Era em suas práticas muito discreto, alegre e gracioso, e, sem ser letrado, bom judicial e certo no que mandava, em tanto que sentença que ele dava por nenhum caso se achou desmanchar-se no desembargo. Parecia filósofo em muitas coisas e piloto destro em conhecer os tempos em que se havia de navegar da ilha de Santa Maria para esta de São Miguel, ou para as outras; e tanta certeza e experiência tinha disto, que nenhuns mestres, nem pilotos, partiam da ilha com batel nem barca (ainda que fosse bom tempo), senão quando ele dizia, tomando todos seu conselho, em que o achavam sempre certo, porque, como ele dizia que partissem, estava a viagem segura, e nunca se achou errar nisso. Antes dizem que uma vez partiu um sem registar com seu parecer, que era que não partisse, o qual se perdeu na viagem com tormenta; e dizem ser este o Coelho, do Nordeste, grande navegante nesta travessa, que se perdeu um dia de Santo Tomé, o qual antes de partir da ilha de Santa Maria, perguntando ao Capitão se partiria, lhe respondeu que não partisse, e detendo-se a barca alguns dias e agastando-se o mestre, e tornando-lhe a perguntar se era já tempo, respondeu o Capitão que se aviasse que não partisse; mas o mestre, estando agastado de esperar tanto, partiu-se de noite, e perguntando o Capitão por ele ao outro dia, lhe disseram que era partido, ao que respondeu dizendo que ele e todos os que com ele iam haviam de ser mortos, e assim aconteceu, que todos morreram naquela viagem. E, se afirmava o dito Capitão que cedo, de alguma navegação, havia de ir navio à ilha, ou fosse da ilha da Madeira, ou desta de São Miguel, ou de outras partes, que ele logo particularmente nomeava, pela experiência que tinha dos tempos que corriam ao longe, sem falta assim acontecia como ele dizia.

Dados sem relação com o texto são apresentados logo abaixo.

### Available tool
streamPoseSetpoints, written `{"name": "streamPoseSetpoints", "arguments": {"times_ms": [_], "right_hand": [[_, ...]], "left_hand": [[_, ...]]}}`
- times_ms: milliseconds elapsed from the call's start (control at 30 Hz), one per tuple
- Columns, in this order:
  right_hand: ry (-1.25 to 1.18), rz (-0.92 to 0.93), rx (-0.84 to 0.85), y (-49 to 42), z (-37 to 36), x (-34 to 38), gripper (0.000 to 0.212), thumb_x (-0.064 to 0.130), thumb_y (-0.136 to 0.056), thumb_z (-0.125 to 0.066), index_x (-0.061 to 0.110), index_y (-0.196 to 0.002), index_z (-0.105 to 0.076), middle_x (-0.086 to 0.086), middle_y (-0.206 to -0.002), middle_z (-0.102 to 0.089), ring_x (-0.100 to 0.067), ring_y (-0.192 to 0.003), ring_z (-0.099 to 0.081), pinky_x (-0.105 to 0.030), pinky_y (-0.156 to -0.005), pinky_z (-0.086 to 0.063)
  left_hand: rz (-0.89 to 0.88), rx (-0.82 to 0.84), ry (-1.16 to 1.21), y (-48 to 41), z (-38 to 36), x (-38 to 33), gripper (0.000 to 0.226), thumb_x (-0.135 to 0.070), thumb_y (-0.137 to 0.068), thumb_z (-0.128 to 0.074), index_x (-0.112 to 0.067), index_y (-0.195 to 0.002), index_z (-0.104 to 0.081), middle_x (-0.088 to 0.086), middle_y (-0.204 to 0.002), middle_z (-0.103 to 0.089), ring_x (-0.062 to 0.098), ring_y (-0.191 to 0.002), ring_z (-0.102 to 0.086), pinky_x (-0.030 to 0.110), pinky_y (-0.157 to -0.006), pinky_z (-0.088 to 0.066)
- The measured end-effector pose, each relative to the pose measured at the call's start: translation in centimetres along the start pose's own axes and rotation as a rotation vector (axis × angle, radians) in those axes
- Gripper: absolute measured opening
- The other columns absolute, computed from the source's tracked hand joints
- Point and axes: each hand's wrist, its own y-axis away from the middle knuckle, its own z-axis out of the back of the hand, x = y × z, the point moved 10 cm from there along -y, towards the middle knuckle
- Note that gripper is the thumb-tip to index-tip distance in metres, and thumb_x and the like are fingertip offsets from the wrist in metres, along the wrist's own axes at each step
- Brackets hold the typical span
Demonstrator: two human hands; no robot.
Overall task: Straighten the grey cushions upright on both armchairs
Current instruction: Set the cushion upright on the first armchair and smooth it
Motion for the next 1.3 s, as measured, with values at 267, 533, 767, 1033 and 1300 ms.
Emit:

Depois de velho, foi mui sujeito aos filhos, e doente de parlezia perto de quatro anos, antes que falecesse; e falava mal, estando quase todo este tempo em cama. Às vezes se alevantava, às vezes se deitava, e da mesma doença, com a fala assim torvada até acabar, faleceu a dois dias de Janeiro da era do Senhor de mil e quinhentos e setenta e um anos, sendo de idade de setenta e três, muito amigo de Deus, havendo sido travesso em sua mocidade. Foi enterrado, com grande sentimento de todo o povo (que muito o amava, mais como pai que como senhor e capitão), na capela-mor da igreja principal de Nossa Senhora da Assunção, junto da porta da sanchristia, com a primeira e segunda mulher que teve, fazendo seu corpo perpétua companhia na morte às que em vida teve por fiéis companheiras.